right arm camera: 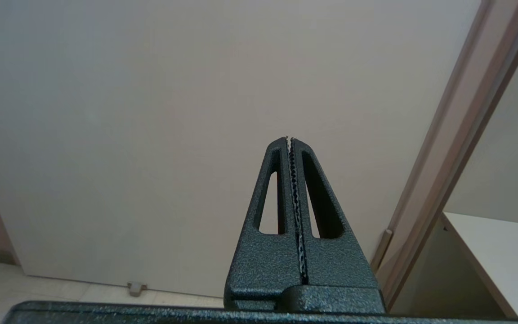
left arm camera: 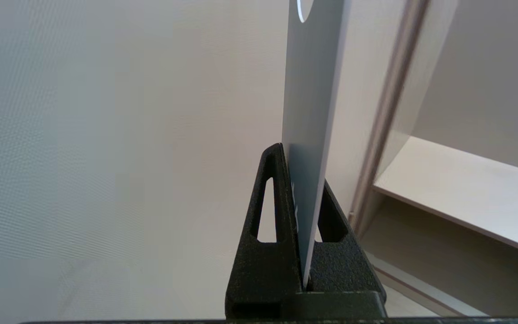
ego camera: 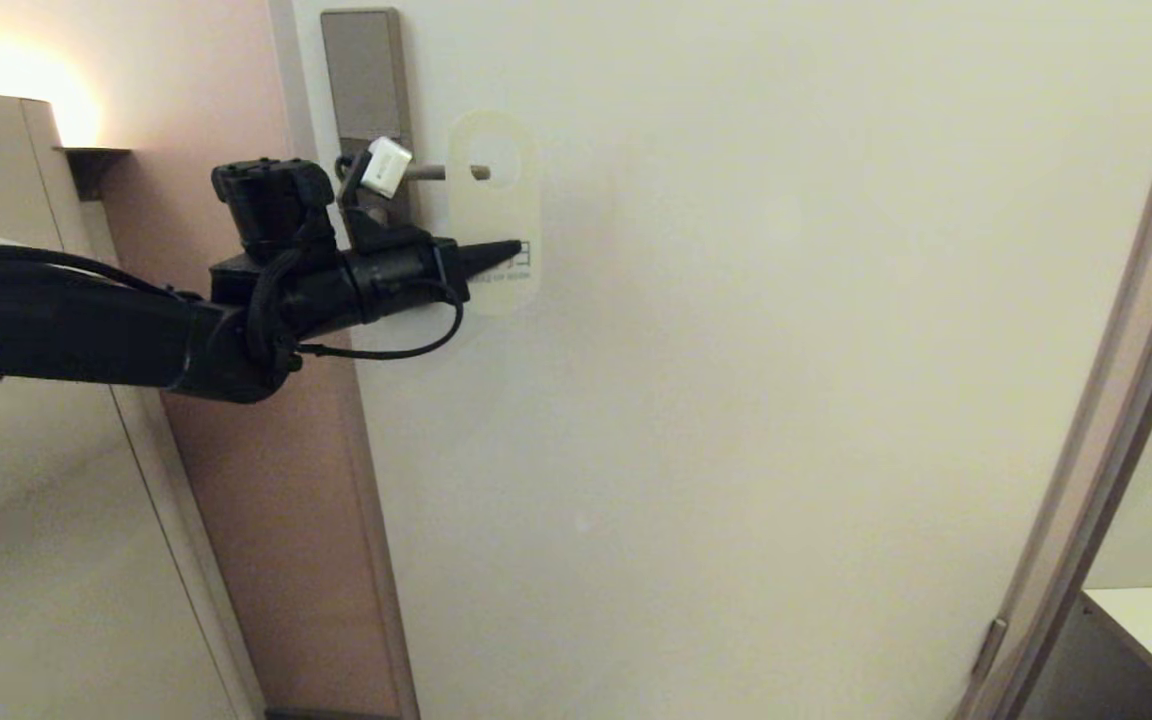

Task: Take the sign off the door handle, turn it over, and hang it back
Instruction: Hand it to the other hand

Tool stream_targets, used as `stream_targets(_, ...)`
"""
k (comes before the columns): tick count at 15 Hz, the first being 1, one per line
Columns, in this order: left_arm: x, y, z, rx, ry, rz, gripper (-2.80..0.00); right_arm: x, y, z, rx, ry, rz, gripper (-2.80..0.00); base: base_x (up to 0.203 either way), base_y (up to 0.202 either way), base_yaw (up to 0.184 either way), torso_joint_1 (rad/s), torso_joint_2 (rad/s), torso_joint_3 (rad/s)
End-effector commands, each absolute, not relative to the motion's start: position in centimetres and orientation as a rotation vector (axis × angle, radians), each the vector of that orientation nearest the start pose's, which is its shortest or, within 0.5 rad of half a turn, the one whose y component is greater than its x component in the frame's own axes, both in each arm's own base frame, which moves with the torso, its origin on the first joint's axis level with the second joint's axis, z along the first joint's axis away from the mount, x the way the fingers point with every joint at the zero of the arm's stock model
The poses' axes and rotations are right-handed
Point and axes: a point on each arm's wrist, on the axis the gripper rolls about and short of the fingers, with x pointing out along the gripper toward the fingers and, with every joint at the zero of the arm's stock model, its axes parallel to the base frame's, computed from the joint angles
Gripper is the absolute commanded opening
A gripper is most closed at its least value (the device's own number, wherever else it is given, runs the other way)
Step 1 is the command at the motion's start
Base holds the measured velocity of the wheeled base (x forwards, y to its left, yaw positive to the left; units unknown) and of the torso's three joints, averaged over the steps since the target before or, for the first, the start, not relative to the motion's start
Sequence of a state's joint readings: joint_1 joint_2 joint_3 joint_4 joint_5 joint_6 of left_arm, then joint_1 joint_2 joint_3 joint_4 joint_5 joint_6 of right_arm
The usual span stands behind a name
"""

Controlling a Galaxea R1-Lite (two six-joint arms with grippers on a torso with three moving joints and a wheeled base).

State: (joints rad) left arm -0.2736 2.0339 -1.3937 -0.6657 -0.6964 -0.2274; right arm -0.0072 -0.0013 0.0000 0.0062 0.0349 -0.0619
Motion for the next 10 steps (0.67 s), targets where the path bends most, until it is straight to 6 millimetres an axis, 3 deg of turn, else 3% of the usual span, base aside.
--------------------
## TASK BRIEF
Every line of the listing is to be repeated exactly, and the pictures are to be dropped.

## WRITTEN RESPONSE
right arm camera: 
left arm camera: 
ego camera: 

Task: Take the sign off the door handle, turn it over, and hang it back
Instruction: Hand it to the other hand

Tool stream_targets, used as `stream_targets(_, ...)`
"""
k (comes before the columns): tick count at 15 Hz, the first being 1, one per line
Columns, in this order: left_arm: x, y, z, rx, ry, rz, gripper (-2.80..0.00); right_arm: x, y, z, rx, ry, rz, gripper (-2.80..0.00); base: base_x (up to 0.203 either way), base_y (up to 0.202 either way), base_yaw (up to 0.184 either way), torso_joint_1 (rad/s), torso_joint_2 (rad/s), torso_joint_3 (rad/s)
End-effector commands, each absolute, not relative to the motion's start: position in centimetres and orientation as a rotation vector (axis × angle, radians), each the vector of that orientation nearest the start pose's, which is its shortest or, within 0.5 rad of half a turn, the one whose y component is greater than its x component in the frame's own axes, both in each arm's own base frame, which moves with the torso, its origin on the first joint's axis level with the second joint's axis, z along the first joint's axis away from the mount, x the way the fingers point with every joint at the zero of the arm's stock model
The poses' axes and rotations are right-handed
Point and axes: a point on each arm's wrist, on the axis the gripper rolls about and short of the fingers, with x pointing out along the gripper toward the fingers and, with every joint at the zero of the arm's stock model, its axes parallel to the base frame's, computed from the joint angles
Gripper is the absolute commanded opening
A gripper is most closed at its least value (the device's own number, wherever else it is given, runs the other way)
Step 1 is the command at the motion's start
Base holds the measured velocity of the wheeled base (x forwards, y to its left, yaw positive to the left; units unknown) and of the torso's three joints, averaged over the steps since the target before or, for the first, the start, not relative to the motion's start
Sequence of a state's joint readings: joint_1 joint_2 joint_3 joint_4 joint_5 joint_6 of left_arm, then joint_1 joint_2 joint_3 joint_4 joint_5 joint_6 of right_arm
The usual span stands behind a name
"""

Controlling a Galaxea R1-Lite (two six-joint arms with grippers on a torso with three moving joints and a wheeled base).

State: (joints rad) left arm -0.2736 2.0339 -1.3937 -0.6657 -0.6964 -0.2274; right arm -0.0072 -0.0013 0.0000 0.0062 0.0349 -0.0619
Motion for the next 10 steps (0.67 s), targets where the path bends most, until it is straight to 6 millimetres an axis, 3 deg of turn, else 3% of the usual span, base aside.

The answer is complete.